Mudanças Simbólicas
Paulo Sacramento estreou no documentário O Prisioneiro da Grade de Ferro (2003),
abordando a Casa de Detenção Carandiru um ano antes da desativação, mostra
detentos que aprenderam a utilizar câmeras de vídeo e documentam o cotidiano do
maior presídio da América Latina. Riocorrente
é o segundo longa do diretor que retrata um triângulo amoroso num contexto
hermético no cenário da São Paulo fria, sombria e asfixiante que abriga seus
personagens tentando dialogar com o espectador, numa narrativa para um público
restrito. Levou o prêmio de melhor filme brasileiro na última Mostra de Cinema
de São Paulo e de melhor montagem e fotografia no Festival de Brasília do
Cinema Brasileiro do ano passado.
A trama gira em torno de Carlos (Lee Taylor), um ex-ladrão
de carros que está insatisfeito com o subemprego de um desmanche de automóveis,
mostra-se uma pessoa difícil e violenta nas suas atitudes, principalmente com a
namorada Renata (Simone Iliescu), uma jovem misteriosa, sonhadora e romântica.
Ela também se relaciona com Marcelo (Roberto Audio), um jornalista cultural
antiquado que não aceita a transformação da passagem da máquina de escrever
manual para as tecnologias modernas.
O trio desafortunado forma uma relação sufocante, na qual a garota
provoca seus parceiros pelo poder de persuasão, causando a explosão sanguínea em
um e o abatimento depressivo noutro, numa condição perturbada num contexto rotineiro
de uma metrópole ensandecida e repleta de armadilhas. Todos são levados para um
limite sensorial de desafios para uma nova realidade. Ainda há o pivete Exu
(Vinicius dos Anjos), que Carlos cuida como se fosse um familiar, mas ele passa
o tempo todo perambulando pelas ruas da cidade, arranha os carros para
demonstrar sua insatisfação com o mundo e observa horizonte como uma alma
penada.
Sacramento foi montador e produtor de A Concepção (2005), de José Eduardo Belmonte e Encarnação do Demônio (2007), de José Mojica Marins, editou Amarelo
Manga (2002), de Cláudio Assis, Chega de
Saudade (2007), de Laís Bodanzky e É
Proibido Fumar (2009), de Anna Muylaert. Buscou atores no teatro,
desconhecidos do grande público, para dar uma consistência de dramaturgia em Riocorrente- expressão buscada no romance Finnegans Wake, de James Joyce,
publicado em 1939, palavra que abre a obra do escritor- para refletir sobre a
violência diária que permeia ao longo do filme pela trilha sonora de suspense de
Paulo Beto, passa pelo show de Arnaldo Baptista e vai ao encontro da entrevista
do artista plástico Marcelo Grassmann.
O longa, misto de drama e ensaio, refuta a trajetória da lógica
para alicerçar sua estrutura em metáforas, de certa forma excessivas e que
abarrotam o enredo: o leão enclausurado e seus olhos de insatisfação pelas
grades como uma ironia da prisão ou o fogo prestes a explodir na cidade que não
para, saindo chamas da cabeça do truculento Carlos, são apenas duas para um rol
de designações retóricas dentro de uma alegoria sugerida. Do embate dos desejos
imaginados pelos personagens surge o imobilismo contrastando com a ânsia de
mudanças drásticas no eixo do conflito existencial das relações interpessoais que
irão de encontro com a cidade distante dos anseios.

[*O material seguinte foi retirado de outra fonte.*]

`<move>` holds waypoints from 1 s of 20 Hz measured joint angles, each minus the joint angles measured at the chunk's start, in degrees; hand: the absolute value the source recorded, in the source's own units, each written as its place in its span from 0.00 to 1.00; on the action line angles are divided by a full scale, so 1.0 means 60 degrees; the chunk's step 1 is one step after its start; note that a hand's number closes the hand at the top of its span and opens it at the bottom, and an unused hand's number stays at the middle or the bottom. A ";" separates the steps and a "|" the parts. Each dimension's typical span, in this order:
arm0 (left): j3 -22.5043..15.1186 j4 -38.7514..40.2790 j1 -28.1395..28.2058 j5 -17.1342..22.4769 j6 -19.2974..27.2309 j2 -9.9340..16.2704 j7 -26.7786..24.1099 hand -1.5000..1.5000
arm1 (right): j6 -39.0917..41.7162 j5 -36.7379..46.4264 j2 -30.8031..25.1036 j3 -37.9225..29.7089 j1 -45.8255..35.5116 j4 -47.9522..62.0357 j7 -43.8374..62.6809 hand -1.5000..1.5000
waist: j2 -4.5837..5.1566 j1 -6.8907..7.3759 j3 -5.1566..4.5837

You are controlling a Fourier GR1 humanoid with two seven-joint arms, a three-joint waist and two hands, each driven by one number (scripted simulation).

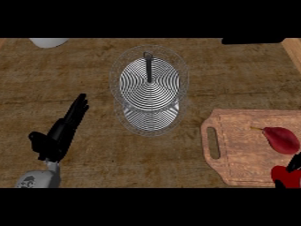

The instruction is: Pick the can from the cutting board and place it in the tiered basket

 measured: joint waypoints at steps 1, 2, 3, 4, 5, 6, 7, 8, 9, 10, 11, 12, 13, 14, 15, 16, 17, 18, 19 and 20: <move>-0.0030 -0.0027 -0.0021 -0.0005 -0.0001 -0.0019 0.0061 0.50 | -0.0093 -0.0250 0.0352 0.0006 0.0072 -0.0372 0.0129 1.00 | -0.0002 0.0016 0.0002; -0.0044 -0.0066 0.0016 -0.0005 -0.0024 -0.0015 0.0036 0.50 | -0.0160 -0.0459 0.0675 0.0047 0.0128 -0.0836 0.0288 1.00 | -0.0005 0.0039 0.0005; -0.0038 -0.0052 -0.0018 0.0003 -0.0047 -0.0008 0.0036 0.50 | -0.0277 -0.0555 0.0941 0.0200 0.0180 -0.1295 0.0421 1.00 | -0.0001 0.0066 0.0005; -0.0103 -0.0176 0.0037 -0.0018 -0.0049 -0.0034 0.0077 0.50 | -0.0305 -0.0618 0.1132 0.0276 0.0123 -0.1755 0.0612 1.00 | 0.0002 0.0126 0.0007; -0.0115 -0.0137 0.0025 -0.0034 -0.0042 -0.0064 0.0039 0.50 | -0.0302 -0.0686 0.1280 0.0356 0.0061 -0.2227 0.0777 1.00 | 0.0012 0.0160 0.0007; -0.0189 -0.0126 0.0006 -0.0108 0.0020 -0.0148 0.0005 0.50 | -0.0250 -0.0650 0.1391 0.0571 -0.0134 -0.2486 0.1066 1.00 | 0.0019 0.0203 0.0000; -0.0276 -0.0241 0.0042 -0.0147 0.0035 -0.0196 0.0082 0.50 | -0.0199 -0.0632 0.1434 0.0706 -0.0450 -0.2552 0.1345 1.00 | 0.0027 0.0263 0.0000; -0.0253 -0.0216 -0.0028 -0.0140 0.0046 -0.0208 0.0120 0.50 | -0.0156 -0.0611 0.1471 0.0870 -0.0698 -0.2608 0.1594 1.00 | 0.0036 0.0291 0.0000; -0.0224 -0.0240 -0.0048 -0.0091 -0.0005 -0.0183 0.0169 0.50 | -0.0047 -0.0596 0.1486 0.1024 -0.1000 -0.2657 0.1911 1.00 | 0.0041 0.0321 -0.0001; -0.0290 -0.0179 -0.0044 -0.0165 0.0026 -0.0241 0.0098 0.50 | 0.0109 -0.0582 0.1491 0.1174 -0.1418 -0.2684 0.2294 1.00 | 0.0050 0.0352 -0.0002; -0.0292 -0.0095 -0.0147 -0.0209 0.0055 -0.0261 0.0086 0.50 | 0.0341 -0.0571 0.1466 0.1264 -0.1917 -0.2699 0.2737 1.00 | 0.0059 0.0375 -0.0005; -0.0303 -0.0089 -0.0173 -0.0216 0.0050 -0.0271 0.0098 0.50 | 0.0480 -0.0548 0.1520 0.1496 -0.2329 -0.2719 0.3187 1.00 | 0.0059 0.0398 -0.0008; -0.0338 -0.0106 -0.0200 -0.0231 0.0052 -0.0303 0.0122 0.50 | 0.0608 -0.0526 0.1577 0.1687 -0.2875 -0.2713 0.3674 1.00 | 0.0062 0.0439 -0.0010; -0.0359 -0.0133 -0.0248 -0.0230 0.0076 -0.0345 0.0231 0.50 | 0.0775 -0.0506 0.1623 0.1845 -0.3428 -0.2704 0.4192 1.00 | 0.0062 0.0465 -0.0012; -0.0345 -0.0096 -0.0307 -0.0219 0.0034 -0.0318 0.0256 0.50 | 0.0927 -0.0487 0.1667 0.1899 -0.4056 -0.2681 0.4687 1.00 | 0.0066 0.0487 -0.0014; -0.0331 -0.0020 -0.0300 -0.0224 0.0010 -0.0310 0.0176 0.50 | 0.1035 -0.0445 0.1707 0.1945 -0.4735 -0.2593 0.5162 1.00 | 0.0072 0.0517 -0.0016; -0.0320 -0.0085 -0.0309 -0.0187 -0.0005 -0.0309 0.0259 0.50 | 0.1067 -0.0416 0.1740 0.2062 -0.5350 -0.2539 0.5572 1.00 | 0.0069 0.0544 -0.0016; -0.0327 -0.0052 -0.0379 -0.0224 0.0046 -0.0352 0.0252 0.50 | 0.1105 -0.0355 0.1773 0.2083 -0.6014 -0.2376 0.5838 1.00 | 0.0071 0.0549 -0.0014; -0.0328 -0.0073 -0.0321 -0.0211 0.0005 -0.0338 0.0220 0.50 | 0.1189 -0.0315 0.1802 0.1999 -0.6687 -0.2242 0.6061 1.00 | 0.0069 0.0567 -0.0015; -0.0313 -0.0032 -0.0293 -0.0207 -0.0038 -0.0310 0.0156 0.50 | 0.1212 -0.0275 0.1825 0.1935 -0.7291 -0.2016 0.6280 1.00 | 0.0068 0.0571 -0.0015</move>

A história proposta pelo cineasta entre as três criaturas
foge da linearidade e segue um ritmo circular de decisões sofridas num cenário
urbano angustiante que beira ao estímulo feérico, como os semáforos vermelhos
que não seguem a ordem cronológica da mudança para o verde, como um indicativo
sugerido da transformação que teima em não acontecer para os indivíduos que
seguem uma rotina na transmutada pauliceia vivenciando seus pesadelos do
trânsito com o pedestre.
Riocorrente não é
um filme para um público desacostumado com as alegorias, pois é uma obra de
símbolos sem a narrativa clássica. Mas há em suas imagens os tradicionais
desmanches de carros, prédios gradeados, rios poluídos, circos com animais
enclausurados, através da ótica do triângulo de pessoas sofridas e desatinadas
com o futuro. Há um retrato fatídico da indiferença das pessoas com o urbano de
uma metrópole caótica. Embora a proposta ouse, o resultado é bem óbvio no seu
epílogo, como as frustrações do renascimento das cinzas de fênix. Há méritos
evidentes, sem ser tão revolucionário como proposto, mas deixa um resultado satisfatório
se comparado com outras produções inócuas, por ser instigante e reflexivo.